Abstract

This study offers new insights into the educational-linguistic visual semiotics of online teaching as a digital practice with kinetic-vectorial design. Towards this end, a twofold social semiotic approach is utilized as a synthetic methodology. First, Van Leeuwen’s (2016) kinetic design model is employed with a view to revealing the movement types of Internet-mediated L2 teaching practices. Second, Kress and Van Leeuwen’s (2021) model of ideational vector analysis is used in a way that uncovers the subtle pedagogical practices of the same type of teaching as directional and transactional acts addressed to educational-website networked L2 learners worldwide. The data sets targeted for analysis comprise screenshot-styled images from the BBC Learning English Website available for public purposes of L2 teaching. A total number of functionally related five images have been selected with an eye to the BBC’s pedagogic content online on the techno-semiotic levels of design kinetics and vectoriality. The current study has reached three findings (with emerging relevant implications). First, the synthetic kinetic-vectorial method of analysis has proved to be empirically effective in investigating the visual semiotics of design mediated by educational websites such as the BBC Website.
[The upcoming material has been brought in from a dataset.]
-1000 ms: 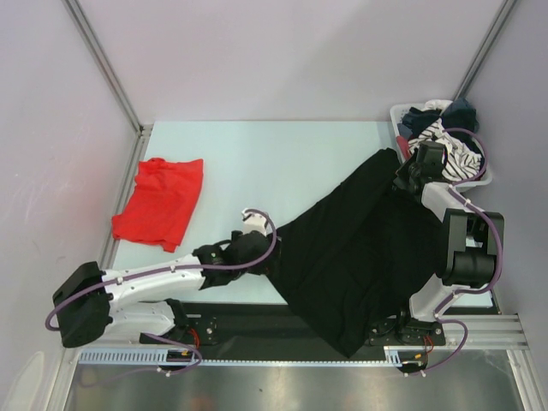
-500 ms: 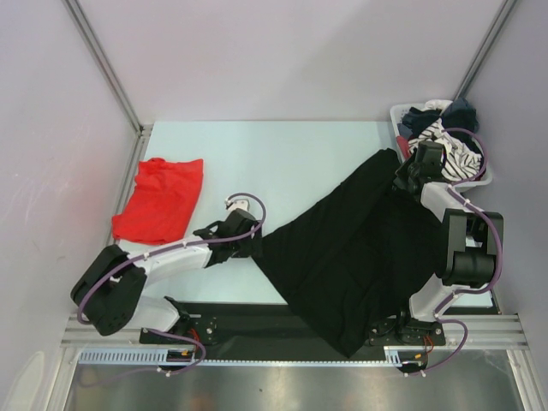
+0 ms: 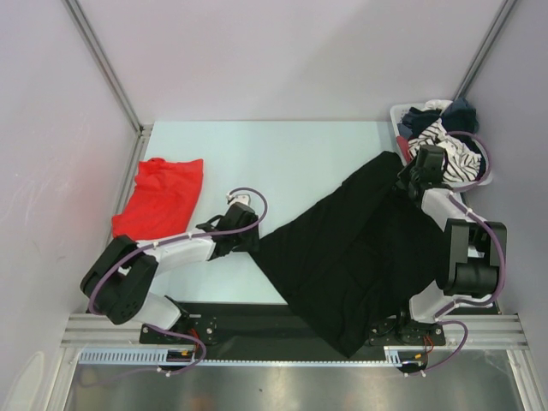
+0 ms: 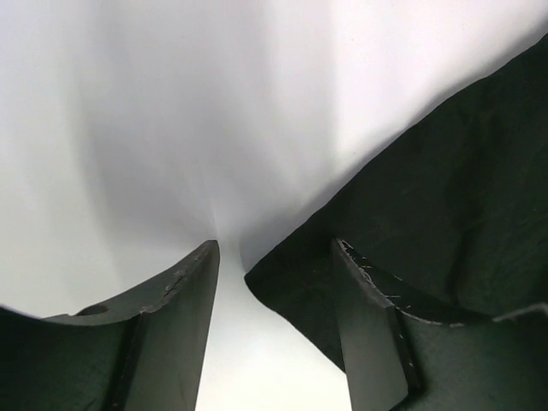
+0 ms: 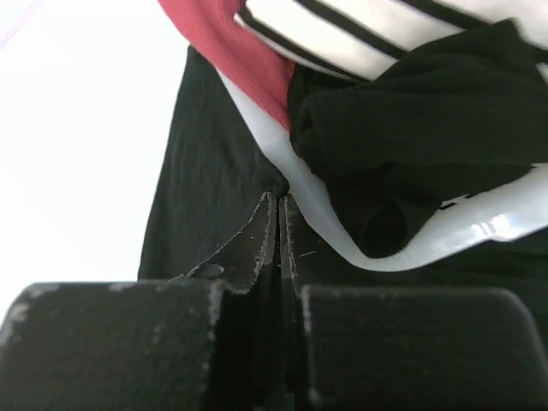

Second, there emerged kinetically motivated ‘pedagogic’ and ‘digital’ vectors, respectively controlled by the BBC instructors and the design features of the website itself. Third, and last, the kinetic-vectorial analysis of the BBC Website revealed a sort of spatiotemporal compression of pedagogic content; further, the visual aspects of spatial and temporal movements (mobility and movability) appeared to have occurred across different semiotic modes, verbal and visual.